Entre 2005 et 2016, l’amélioration des soldes financiers s’explique donc par une hausse des recettes. La nette amélioration du solde de la branche maladie depuis 2014 découle en grande partie des transferts de recettes des autres branches - à hauteur de 2,2 millions d’euros - vers cette dernière. La Cour estime ainsi que la situation de la branche maladie demeure préoccupante, malgré les prévisions du PLFSS, qui prévoit de ramener le déficit de - 4,1 milliards d’euros en 2017 à 0,8 milliard en 2018.

L’évolution structurelle des dépenses de santé menace l’équilibre du système à long terme

Les dépenses de santé vont fortement augmenter à moyen terme. Et ce, en raison de plusieurs facteurs.

  • L’augmentation du coût des maladies chroniques, qui touchent près de 15 millions de Français d'après le Ministère de la santé. Ce coût est considérable : pour les seules affections longue durée (ALD), il s'élevait à 94,2 Md€ en 2014, soit 61,6 % du total des remboursements de l’assurance maladie ;
  • Le vieillissement de la population.La proportion des plus de 65 ans va passer de 17 % à 26 % entre 2010 et 2050, celle des plus de 80 ans devrait passer dans le même temps de 5 % à 11 %. Ces populations sont les plus sujettes à des ennuis de santé, ce qui augmente obligatoirement les dépenses de l’assurance maladie ;
  • La hausse du coût des médicaments et des nouvelles technologies médicales. Par exemple, les dépenses d’investissement et de fonctionnement, qui représentaient plus de 5 Md€ en 2015 dans les hôpitaux et cliniques, devraient ainsi enregistrer une forte croissance.

Il faut donc prévoir un net accroissement des dépenses de santé dans les 20 à 30 prochaines années. En 2013, l’OCDE a estimé que les dépenses de santé en France pourraient augmenter de 2,8 points de PIB d’ici 2060. Si des mesures de réduction de dépense ne sont pas mises en oeuvre, celles-ci pourraient s'accroître de plus de 7 points de PIB.

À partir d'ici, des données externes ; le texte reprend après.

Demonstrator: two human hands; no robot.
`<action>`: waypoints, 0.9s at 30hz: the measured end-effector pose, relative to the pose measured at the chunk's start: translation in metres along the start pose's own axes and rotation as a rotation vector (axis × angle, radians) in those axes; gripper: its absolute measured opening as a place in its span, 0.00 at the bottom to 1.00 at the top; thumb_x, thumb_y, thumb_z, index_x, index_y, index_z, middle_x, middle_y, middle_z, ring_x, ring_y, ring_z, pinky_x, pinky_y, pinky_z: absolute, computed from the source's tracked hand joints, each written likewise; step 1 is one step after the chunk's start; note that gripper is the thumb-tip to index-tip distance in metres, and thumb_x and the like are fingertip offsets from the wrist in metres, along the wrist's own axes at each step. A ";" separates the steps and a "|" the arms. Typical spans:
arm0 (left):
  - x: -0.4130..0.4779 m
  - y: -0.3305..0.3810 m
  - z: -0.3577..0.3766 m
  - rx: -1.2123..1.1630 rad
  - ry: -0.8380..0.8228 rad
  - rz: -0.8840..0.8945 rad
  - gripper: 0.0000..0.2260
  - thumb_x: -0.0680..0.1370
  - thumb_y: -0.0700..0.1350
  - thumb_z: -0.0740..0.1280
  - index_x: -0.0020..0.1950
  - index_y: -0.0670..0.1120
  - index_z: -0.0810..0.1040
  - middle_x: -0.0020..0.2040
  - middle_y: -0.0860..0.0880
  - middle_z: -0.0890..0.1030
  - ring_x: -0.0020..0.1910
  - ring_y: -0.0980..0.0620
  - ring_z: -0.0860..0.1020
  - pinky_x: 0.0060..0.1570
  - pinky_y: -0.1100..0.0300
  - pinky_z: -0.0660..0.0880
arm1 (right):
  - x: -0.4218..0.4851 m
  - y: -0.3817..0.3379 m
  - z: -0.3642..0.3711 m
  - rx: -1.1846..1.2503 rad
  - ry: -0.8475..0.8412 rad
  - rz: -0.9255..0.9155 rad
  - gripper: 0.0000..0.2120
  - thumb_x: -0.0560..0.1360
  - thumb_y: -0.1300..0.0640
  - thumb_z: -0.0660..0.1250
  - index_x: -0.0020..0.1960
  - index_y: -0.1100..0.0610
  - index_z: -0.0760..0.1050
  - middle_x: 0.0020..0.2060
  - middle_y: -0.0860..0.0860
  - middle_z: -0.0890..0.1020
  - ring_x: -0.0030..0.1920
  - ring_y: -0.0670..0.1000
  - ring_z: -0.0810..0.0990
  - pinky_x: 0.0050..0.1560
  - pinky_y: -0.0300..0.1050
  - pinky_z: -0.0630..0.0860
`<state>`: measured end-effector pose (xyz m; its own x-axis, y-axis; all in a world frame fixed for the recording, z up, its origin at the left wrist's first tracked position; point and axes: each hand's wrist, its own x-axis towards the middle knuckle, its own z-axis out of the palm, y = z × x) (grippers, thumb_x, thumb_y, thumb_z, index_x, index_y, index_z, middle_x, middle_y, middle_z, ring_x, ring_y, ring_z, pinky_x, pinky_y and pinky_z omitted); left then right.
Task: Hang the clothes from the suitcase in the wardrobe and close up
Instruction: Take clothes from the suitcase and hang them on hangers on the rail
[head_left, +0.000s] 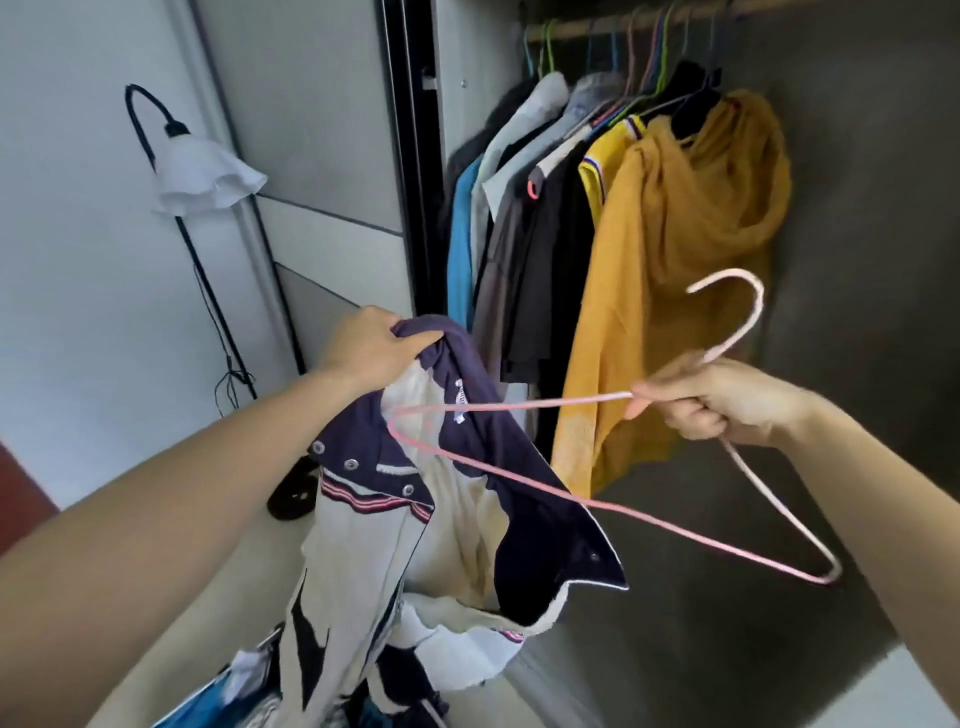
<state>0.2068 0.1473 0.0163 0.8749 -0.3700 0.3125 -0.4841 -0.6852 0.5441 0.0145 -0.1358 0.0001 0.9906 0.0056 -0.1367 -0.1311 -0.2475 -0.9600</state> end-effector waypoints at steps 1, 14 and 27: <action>-0.002 -0.004 -0.004 0.060 0.018 0.043 0.22 0.76 0.55 0.67 0.27 0.46 0.71 0.24 0.51 0.71 0.29 0.47 0.71 0.27 0.58 0.65 | 0.005 0.001 0.008 -0.072 0.005 0.037 0.34 0.58 0.39 0.81 0.47 0.68 0.82 0.23 0.47 0.58 0.22 0.45 0.54 0.22 0.37 0.52; -0.047 -0.048 -0.035 0.843 0.060 0.257 0.09 0.81 0.46 0.60 0.51 0.45 0.79 0.48 0.46 0.76 0.44 0.41 0.79 0.35 0.55 0.66 | 0.081 -0.001 0.182 -0.399 0.094 0.005 0.14 0.79 0.54 0.66 0.37 0.58 0.82 0.23 0.47 0.72 0.24 0.45 0.69 0.23 0.33 0.64; -0.098 -0.071 -0.033 -0.301 0.022 -0.169 0.06 0.73 0.38 0.67 0.45 0.40 0.84 0.43 0.37 0.83 0.37 0.46 0.78 0.41 0.55 0.74 | 0.122 0.016 0.250 0.025 0.270 -0.042 0.15 0.75 0.65 0.66 0.30 0.62 0.73 0.21 0.48 0.70 0.19 0.42 0.65 0.24 0.37 0.64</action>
<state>0.1556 0.2528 -0.0277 0.9440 -0.2518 0.2133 -0.3177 -0.5189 0.7936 0.1236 0.1026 -0.0930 0.9693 -0.2439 -0.0300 -0.0874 -0.2282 -0.9697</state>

Des dispositifs de régulation de la dépense insuffisamment contraignants

Au cours des 17 dernières années l’assurance maladie n’a jamais connus de résultat équilibré. Le système de régulation des dépenses de l’assurance maladie repose sur l’objectif national des dépenses de l’assurance maladie (ONDAM). Or, il s’agit d’une norme de dépense essentiellement indicative : l’objectif n’a pas été tenu entre 1996 - sa date de création - et 2009. Il a en revanche été respecté ensuite, chaque année depuis 2010, et son taux d’évolution a baissé jusqu’à 1,8 % en 2016. Mais la Cour estime que des prévisions trop accommodantes et des biais de construction ont été de nature à faciliter la tenue de l’objectif.

De plus, elle souligne que la régulation a essentiellement été opérée par les prix. Dès lors, cela a conduit à des pressions fortes sur les tarifs et les rémunérations, et à un rattrapage par les volumes : le nombre de séjour à l'hôpital a ainsi augmenté de 13,8 % entre 2010 et 2016, alors que la population n’a augmenté que de 2,8 %.

Afin de réguler la dépense de façon plus efficace, la Cour formule les propositions suivantes :

  • introduire une règle d’équilibre de l’assurance maladie dans le cadre organique qui régit les lois de financement de la sécurité sociale ;
  • améliorer le pilotage de la dépense en déclinant l’ONDAM au niveau régional (avec un format pluriannuel) et identifier au sein de l’ONDAM un sous objectif dédié à la prévention.

D’autres pistes de réformes portant sur l’organisation structurelle de l’offre de soins sont également développées par la Cour, afin d’assurer la pérennité de notre modèle de santé.